**What you are asked to do**
Please state how many lines in the records that follow include "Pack", with no other output.

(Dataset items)

- - - - -

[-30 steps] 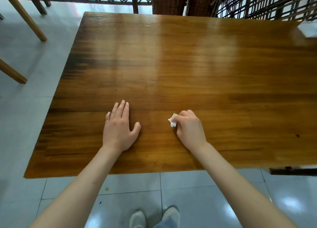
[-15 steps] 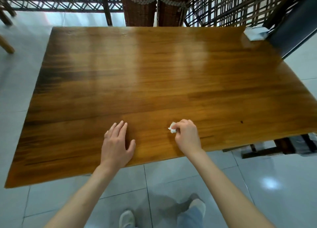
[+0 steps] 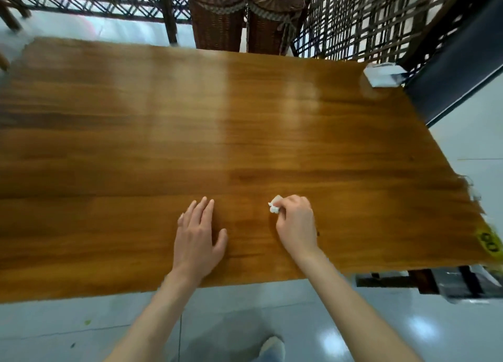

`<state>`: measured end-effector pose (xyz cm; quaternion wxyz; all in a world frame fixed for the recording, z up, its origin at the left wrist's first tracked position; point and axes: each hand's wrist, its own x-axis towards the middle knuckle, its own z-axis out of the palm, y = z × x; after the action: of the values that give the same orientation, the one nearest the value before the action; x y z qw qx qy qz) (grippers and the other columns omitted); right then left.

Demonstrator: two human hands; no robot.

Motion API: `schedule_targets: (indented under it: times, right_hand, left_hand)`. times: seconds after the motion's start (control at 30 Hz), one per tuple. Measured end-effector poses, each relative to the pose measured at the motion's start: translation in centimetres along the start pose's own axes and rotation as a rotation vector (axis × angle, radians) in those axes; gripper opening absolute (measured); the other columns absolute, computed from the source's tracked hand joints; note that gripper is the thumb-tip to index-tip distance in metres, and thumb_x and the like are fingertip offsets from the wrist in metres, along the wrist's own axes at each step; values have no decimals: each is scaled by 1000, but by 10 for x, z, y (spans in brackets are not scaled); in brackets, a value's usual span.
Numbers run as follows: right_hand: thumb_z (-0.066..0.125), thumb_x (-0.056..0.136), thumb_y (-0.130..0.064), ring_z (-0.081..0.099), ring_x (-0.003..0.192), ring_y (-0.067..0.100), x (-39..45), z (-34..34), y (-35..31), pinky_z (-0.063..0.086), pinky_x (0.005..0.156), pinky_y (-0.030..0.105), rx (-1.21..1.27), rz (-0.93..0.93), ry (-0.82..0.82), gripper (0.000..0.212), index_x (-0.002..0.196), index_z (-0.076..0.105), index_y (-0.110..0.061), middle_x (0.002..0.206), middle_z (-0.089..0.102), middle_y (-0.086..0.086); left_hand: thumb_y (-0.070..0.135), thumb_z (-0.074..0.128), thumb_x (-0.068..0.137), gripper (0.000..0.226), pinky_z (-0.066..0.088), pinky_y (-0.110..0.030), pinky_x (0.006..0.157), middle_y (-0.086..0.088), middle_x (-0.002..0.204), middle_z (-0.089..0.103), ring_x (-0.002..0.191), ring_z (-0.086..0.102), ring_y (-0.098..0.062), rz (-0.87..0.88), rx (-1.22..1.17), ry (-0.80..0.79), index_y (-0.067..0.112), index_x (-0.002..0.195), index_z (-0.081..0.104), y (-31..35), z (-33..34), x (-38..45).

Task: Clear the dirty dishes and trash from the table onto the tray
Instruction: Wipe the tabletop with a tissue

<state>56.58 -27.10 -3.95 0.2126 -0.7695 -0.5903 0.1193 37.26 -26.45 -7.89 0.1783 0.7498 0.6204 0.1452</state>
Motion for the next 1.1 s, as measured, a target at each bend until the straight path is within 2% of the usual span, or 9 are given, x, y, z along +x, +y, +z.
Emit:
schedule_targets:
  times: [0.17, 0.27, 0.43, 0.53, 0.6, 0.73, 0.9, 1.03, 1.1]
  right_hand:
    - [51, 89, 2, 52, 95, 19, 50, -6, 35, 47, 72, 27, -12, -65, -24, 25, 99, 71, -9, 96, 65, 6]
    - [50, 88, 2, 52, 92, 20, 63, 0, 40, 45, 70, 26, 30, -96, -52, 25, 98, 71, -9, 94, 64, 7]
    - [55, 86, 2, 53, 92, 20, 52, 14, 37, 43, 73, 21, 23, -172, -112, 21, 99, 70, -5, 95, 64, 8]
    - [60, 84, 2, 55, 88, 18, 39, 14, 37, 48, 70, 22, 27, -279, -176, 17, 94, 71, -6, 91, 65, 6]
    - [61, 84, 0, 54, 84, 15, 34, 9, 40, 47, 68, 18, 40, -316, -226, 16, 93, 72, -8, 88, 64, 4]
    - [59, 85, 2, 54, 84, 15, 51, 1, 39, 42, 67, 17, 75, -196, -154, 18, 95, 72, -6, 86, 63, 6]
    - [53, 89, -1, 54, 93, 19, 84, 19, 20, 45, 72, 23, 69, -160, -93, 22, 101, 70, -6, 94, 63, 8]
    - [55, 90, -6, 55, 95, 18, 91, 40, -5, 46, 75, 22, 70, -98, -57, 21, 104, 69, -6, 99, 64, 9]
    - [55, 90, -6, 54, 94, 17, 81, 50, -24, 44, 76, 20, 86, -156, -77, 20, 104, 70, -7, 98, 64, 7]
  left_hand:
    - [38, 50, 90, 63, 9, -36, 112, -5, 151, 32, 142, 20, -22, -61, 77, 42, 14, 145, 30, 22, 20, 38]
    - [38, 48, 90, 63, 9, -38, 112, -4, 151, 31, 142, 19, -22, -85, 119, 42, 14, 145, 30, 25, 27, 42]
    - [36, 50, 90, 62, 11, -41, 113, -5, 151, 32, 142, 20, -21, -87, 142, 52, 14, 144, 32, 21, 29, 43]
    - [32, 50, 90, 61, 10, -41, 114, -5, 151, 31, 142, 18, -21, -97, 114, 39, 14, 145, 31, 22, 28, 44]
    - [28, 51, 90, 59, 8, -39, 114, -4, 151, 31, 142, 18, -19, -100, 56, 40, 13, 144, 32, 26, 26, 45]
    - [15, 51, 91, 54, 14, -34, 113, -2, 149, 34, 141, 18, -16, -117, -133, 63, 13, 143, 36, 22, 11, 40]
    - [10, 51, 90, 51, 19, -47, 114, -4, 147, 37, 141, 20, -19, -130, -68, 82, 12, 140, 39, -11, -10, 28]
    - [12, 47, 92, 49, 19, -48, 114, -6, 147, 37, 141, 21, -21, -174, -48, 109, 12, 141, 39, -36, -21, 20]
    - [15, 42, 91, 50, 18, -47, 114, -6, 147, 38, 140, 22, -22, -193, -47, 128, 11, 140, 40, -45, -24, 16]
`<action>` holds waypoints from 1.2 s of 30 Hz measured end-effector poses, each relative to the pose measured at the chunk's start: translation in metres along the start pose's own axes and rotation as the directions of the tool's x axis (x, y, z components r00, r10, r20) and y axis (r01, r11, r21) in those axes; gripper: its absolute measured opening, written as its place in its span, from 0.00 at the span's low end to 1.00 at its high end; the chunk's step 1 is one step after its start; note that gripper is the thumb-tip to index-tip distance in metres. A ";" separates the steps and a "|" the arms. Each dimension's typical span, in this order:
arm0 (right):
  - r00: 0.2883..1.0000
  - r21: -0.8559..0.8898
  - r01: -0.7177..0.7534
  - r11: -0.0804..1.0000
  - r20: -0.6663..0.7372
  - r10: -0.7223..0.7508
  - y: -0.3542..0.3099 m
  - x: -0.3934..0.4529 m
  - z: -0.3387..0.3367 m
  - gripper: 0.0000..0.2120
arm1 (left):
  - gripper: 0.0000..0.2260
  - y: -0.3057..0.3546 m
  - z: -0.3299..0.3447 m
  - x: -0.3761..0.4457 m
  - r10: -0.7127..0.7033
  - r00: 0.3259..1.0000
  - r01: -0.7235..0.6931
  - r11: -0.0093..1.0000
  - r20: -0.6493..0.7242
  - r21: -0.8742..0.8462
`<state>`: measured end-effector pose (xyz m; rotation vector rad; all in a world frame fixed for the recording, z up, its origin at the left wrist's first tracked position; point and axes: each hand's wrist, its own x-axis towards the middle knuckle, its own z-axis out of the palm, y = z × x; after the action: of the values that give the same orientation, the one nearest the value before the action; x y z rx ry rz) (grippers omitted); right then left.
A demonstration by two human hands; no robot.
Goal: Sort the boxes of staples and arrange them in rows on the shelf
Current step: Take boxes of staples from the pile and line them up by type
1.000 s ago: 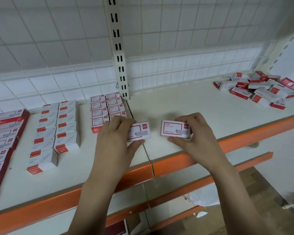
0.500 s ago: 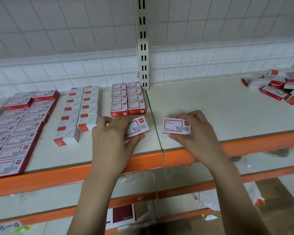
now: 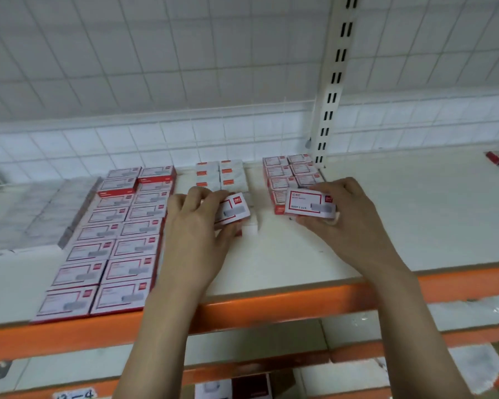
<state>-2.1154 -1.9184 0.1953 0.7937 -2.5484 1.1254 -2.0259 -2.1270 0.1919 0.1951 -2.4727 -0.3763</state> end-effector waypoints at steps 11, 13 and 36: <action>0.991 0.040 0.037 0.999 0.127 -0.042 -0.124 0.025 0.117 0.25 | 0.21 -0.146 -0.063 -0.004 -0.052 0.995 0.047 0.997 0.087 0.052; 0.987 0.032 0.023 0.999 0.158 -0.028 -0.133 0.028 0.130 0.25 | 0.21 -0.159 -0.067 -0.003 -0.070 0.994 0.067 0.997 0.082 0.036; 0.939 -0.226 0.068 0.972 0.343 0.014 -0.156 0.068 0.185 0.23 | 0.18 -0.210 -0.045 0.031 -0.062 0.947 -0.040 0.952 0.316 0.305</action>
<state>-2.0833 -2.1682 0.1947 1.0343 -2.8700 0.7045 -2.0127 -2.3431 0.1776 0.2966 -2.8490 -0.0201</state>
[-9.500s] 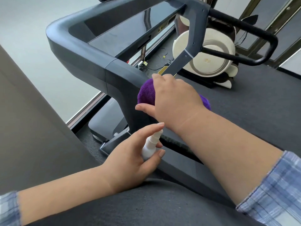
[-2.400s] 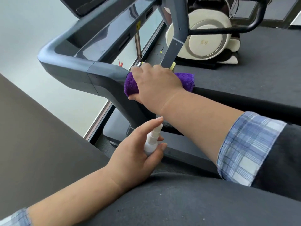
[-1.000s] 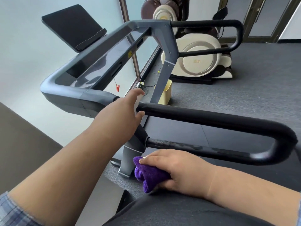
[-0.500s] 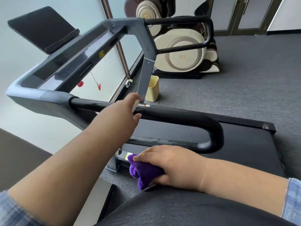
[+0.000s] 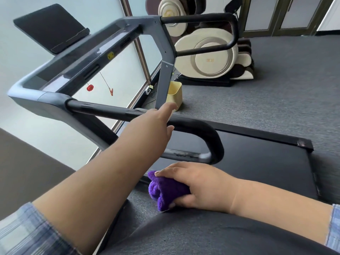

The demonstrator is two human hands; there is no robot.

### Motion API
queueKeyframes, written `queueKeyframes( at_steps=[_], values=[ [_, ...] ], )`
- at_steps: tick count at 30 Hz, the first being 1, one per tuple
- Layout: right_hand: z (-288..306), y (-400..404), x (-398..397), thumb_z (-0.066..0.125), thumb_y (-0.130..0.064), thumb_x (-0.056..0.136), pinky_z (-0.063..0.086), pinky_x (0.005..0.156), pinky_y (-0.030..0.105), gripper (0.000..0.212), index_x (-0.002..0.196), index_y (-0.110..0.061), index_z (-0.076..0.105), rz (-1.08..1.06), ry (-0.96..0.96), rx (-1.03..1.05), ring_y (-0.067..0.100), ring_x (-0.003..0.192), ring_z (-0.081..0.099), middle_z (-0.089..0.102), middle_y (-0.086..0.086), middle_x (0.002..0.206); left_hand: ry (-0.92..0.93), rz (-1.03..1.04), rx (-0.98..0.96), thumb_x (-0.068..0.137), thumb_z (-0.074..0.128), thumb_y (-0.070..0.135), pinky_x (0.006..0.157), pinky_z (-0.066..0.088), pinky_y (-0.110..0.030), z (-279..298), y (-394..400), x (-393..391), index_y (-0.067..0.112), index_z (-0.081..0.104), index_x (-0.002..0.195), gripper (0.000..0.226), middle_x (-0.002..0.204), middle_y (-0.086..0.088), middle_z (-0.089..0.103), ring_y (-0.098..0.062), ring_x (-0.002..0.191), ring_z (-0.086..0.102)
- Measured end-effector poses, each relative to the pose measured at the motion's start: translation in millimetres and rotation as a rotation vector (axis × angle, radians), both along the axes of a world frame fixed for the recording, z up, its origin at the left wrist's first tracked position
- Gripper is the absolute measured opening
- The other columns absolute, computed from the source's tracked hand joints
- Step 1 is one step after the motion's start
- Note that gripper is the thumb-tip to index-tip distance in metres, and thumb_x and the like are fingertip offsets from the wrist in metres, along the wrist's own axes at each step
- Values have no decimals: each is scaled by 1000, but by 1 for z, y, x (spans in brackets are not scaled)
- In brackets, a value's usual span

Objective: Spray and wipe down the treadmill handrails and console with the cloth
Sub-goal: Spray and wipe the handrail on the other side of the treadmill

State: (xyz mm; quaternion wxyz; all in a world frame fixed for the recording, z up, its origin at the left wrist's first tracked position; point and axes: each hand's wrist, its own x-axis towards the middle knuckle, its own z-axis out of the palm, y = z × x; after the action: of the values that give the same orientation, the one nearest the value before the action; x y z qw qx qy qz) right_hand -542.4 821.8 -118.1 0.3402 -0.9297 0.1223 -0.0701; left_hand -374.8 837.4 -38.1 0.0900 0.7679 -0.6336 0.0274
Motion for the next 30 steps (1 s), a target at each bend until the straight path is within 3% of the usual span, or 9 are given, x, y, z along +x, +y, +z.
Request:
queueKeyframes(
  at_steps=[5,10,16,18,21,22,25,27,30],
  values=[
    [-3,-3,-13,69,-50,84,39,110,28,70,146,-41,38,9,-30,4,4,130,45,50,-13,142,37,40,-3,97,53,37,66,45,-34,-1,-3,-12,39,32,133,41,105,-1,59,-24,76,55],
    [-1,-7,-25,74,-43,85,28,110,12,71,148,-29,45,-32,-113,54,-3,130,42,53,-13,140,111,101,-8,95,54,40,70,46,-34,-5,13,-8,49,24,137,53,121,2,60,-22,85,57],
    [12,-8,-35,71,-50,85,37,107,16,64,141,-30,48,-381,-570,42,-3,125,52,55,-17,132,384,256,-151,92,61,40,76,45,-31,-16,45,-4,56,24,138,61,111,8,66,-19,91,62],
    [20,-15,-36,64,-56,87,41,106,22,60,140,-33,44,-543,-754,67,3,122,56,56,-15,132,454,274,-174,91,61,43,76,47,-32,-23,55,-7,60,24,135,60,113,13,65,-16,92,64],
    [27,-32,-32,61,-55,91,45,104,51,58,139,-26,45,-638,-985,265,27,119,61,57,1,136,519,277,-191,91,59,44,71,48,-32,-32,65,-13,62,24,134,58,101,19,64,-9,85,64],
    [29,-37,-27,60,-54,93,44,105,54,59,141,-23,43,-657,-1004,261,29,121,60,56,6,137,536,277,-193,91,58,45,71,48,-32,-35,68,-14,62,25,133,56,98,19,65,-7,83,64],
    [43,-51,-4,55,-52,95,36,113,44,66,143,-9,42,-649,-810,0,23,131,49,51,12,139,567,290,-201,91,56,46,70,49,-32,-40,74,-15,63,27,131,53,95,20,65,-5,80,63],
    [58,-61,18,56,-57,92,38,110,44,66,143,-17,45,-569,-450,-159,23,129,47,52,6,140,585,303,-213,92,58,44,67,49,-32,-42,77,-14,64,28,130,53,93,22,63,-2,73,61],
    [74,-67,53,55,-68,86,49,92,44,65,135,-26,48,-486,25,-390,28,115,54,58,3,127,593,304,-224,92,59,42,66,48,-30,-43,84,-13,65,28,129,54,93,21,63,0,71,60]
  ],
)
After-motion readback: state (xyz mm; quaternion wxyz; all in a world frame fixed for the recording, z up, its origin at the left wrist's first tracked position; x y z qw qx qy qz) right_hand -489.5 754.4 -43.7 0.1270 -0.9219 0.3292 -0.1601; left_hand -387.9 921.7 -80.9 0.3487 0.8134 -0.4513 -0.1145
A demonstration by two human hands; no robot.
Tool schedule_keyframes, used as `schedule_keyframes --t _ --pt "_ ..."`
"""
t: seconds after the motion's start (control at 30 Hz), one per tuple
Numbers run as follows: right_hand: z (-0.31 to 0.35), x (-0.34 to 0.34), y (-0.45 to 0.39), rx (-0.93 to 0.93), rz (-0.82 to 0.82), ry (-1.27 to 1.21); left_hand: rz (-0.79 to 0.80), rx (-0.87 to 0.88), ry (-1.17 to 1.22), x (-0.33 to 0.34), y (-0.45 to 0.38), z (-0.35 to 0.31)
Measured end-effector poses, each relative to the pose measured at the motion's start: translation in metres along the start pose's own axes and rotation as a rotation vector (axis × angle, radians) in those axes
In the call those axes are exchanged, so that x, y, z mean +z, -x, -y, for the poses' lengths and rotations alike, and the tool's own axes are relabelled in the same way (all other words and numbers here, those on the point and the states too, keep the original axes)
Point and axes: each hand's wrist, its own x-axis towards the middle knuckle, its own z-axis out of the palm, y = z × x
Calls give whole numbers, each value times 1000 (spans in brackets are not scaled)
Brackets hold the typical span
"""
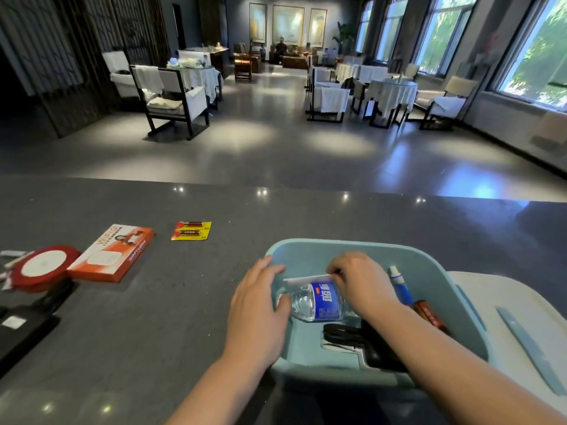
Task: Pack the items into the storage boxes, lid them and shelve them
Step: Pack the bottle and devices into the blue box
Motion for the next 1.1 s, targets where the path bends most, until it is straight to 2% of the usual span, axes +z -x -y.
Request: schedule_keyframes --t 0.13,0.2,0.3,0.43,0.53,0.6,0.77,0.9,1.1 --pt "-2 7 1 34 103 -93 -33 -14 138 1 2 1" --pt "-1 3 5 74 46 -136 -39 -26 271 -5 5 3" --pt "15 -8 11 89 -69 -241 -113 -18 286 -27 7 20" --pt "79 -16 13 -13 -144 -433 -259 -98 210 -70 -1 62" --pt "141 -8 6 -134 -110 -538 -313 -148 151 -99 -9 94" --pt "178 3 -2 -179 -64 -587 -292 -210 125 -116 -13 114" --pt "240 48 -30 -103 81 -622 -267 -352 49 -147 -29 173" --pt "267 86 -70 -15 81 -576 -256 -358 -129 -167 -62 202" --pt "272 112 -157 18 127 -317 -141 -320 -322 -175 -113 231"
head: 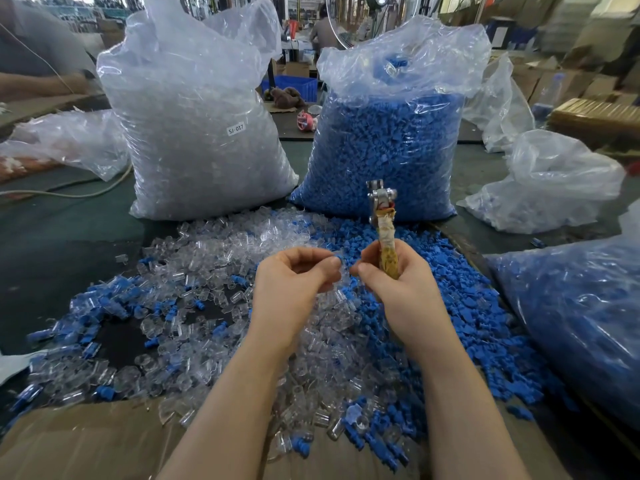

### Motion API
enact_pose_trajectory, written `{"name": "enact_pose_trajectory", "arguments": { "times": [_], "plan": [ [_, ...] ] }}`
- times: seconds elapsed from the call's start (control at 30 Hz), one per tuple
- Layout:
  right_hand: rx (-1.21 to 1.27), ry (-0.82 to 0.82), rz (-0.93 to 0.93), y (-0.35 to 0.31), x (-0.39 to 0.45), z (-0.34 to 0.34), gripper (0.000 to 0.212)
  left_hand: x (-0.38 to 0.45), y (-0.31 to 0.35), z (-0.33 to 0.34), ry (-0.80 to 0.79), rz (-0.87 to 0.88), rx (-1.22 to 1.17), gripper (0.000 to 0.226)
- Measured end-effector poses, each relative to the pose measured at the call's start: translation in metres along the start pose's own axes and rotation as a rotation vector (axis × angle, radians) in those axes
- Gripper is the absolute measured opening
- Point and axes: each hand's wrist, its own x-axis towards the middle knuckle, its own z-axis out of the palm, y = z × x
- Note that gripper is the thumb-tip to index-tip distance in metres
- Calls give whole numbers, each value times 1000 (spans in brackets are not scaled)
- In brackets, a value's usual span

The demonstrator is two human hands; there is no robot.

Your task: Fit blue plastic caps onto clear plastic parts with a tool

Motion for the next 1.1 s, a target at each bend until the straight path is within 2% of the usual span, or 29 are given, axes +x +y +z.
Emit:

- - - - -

**Answer for this exercise**
2